Wornick brings more than 20 years of experience in flexible retort packaging of MREs (“meals ready-to-eat”) for the U.S. military. With its 7-Eleven partnership, the company expects solid results in the mainstream retail arena because new packaging and processing technology produces a meal tasting so good it will appeal not only to a soldier in the field but to convenience-craving yuppies, as well, says Wornick's Paul DuPont, vice president of sales and marketing. Microwave the bowl for two minutes and the meal is ready to eat—in-store, at home, at the office or on the go.

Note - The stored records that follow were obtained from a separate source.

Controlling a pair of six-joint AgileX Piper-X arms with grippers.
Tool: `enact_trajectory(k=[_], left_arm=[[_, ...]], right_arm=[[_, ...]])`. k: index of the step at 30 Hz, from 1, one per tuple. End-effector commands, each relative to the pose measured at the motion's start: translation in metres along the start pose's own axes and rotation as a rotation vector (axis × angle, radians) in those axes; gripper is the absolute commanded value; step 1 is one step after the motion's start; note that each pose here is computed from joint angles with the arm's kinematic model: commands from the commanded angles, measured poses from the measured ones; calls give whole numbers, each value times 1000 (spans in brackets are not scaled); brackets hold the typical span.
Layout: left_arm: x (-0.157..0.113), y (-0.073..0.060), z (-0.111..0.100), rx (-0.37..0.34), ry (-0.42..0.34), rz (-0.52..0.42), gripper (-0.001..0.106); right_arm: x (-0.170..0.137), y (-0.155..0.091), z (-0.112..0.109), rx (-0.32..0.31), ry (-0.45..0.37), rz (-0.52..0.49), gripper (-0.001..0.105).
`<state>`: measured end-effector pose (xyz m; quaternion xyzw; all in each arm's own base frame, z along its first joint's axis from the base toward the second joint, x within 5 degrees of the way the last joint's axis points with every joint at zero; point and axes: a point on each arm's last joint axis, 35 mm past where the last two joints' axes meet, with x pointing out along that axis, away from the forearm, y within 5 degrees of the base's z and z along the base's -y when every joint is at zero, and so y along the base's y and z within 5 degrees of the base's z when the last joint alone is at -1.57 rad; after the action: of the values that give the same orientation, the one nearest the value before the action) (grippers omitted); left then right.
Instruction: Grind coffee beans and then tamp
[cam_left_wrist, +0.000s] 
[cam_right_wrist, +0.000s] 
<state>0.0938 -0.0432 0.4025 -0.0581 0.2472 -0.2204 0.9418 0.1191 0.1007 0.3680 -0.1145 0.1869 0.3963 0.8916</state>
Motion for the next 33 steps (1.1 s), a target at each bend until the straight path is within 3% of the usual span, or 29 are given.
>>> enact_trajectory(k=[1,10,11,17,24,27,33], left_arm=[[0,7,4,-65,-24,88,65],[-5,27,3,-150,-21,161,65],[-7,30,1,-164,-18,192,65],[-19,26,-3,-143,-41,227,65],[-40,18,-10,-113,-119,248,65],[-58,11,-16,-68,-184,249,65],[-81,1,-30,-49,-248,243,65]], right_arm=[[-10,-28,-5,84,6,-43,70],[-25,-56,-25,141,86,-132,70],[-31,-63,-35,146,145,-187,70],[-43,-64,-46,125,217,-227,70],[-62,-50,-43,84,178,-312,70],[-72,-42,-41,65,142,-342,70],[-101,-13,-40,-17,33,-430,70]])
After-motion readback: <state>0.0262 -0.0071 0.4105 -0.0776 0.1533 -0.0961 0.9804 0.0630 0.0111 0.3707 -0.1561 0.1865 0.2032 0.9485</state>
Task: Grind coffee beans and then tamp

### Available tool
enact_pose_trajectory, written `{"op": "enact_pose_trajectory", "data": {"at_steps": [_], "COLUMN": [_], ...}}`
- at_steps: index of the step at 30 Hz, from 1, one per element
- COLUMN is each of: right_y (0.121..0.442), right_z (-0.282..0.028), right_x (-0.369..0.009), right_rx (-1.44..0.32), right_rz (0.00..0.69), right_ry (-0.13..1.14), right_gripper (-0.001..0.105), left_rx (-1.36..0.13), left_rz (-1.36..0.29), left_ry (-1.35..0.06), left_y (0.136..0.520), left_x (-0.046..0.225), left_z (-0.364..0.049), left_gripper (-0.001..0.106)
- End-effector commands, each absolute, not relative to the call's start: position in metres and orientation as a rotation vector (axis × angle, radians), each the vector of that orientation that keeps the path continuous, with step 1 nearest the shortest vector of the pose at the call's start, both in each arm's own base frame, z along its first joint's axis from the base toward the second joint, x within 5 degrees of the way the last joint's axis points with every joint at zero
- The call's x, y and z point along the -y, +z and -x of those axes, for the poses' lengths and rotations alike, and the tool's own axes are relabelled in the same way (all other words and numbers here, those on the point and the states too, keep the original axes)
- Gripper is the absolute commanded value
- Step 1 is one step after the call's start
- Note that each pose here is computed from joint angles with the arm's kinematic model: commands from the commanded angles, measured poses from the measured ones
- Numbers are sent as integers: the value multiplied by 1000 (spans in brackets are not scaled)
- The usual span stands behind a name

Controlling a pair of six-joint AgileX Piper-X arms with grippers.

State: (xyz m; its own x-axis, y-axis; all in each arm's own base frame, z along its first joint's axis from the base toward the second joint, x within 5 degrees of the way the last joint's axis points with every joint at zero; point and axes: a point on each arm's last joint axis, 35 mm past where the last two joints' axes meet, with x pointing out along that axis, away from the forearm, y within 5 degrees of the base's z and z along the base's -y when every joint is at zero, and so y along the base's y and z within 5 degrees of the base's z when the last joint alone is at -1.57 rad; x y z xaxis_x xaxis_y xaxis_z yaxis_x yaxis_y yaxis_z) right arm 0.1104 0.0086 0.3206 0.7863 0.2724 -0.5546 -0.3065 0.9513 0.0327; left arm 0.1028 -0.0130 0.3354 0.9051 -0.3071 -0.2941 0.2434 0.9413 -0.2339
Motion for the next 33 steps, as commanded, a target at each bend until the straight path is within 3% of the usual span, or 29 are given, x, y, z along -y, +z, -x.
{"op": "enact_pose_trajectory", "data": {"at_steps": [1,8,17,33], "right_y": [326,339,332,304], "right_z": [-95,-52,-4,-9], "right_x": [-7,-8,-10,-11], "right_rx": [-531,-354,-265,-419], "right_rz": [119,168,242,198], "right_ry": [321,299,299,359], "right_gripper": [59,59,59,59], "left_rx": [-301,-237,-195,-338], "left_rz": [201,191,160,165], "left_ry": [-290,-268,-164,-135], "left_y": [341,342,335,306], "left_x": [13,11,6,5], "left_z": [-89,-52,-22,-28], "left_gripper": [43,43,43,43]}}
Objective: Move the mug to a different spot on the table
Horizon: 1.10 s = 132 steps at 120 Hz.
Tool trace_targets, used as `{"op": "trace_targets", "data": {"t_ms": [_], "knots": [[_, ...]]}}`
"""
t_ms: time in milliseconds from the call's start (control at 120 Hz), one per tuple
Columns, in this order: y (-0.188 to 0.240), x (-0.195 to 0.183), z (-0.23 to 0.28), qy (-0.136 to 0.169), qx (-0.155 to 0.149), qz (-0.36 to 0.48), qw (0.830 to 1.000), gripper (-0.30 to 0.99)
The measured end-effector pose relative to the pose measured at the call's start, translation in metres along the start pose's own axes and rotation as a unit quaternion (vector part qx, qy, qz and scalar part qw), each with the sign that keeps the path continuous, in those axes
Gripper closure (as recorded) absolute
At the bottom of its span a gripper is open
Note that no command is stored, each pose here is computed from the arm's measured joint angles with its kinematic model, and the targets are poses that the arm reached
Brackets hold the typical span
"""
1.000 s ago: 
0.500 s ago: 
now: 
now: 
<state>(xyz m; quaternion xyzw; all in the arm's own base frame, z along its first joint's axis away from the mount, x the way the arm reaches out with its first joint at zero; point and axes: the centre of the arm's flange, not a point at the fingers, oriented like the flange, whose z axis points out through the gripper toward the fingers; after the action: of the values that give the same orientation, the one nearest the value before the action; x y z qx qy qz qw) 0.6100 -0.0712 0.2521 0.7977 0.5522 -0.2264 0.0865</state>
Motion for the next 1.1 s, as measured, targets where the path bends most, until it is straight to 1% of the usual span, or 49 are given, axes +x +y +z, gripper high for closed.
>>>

Wornick isn’t saying what the “new technology” is. Presumably, heat, time and pressure are optimized to create a great-tasting, yet perfectly shelf-stable, product.

DuPont describes the bowl as polypropylene with a barrier layer he won’t identify. “The bowl’s shallow depth,” he adds, “shortens the amount of cook time required.” He doesn’t say much about the barrier lidding material, either, except that it’s quite unique in its ability to maintain seal integrity throughout the retort process, yet still peels off easily in the hands of the consumer.

A few aisles away at FMI, In Zone Brands of Austell, GA, was busy promoting Scooby-Doo™ Belly Washers™. The 12-oz bottle is topped by a 21/2’’-tall push/pull closure injection molded of high-density polyethylene in the very likeness of the cartoon canine. Custom blow-molded of polyvinyl chloride by Owens-Brockway (Toledo, OH), the 12-oz bottle is wrapped in a PVC shrink sleeve gravure-printed in eight colors by American Fuji Seal (Bardstown, KY). The bottle’s pinched middle fits nicely in kids’ hands, says vice president of sales and marketing Kathy Ver Eecke.

The product concept literally progressed from the top down, says Ver Eecke. She’s referring to the Scooby toppers, molded in China. Featuring a variety of licensed cartoon characters, the toppers had appeared on empty sports bottles sold at theme parks since the early ’90s. Later, it was suggested that In Zone should use them on beverage bottles for retail sale. A two-year development effort turned that idea into Belly Washers.

Scooby was introduced in one flavor, “Ruh Roh Raspberry,” at Target stores in February, and it's priced at $2.99 or less. Other novelty beverages featuring additional characters such as the Power Rangers™ will follow, says In Zone.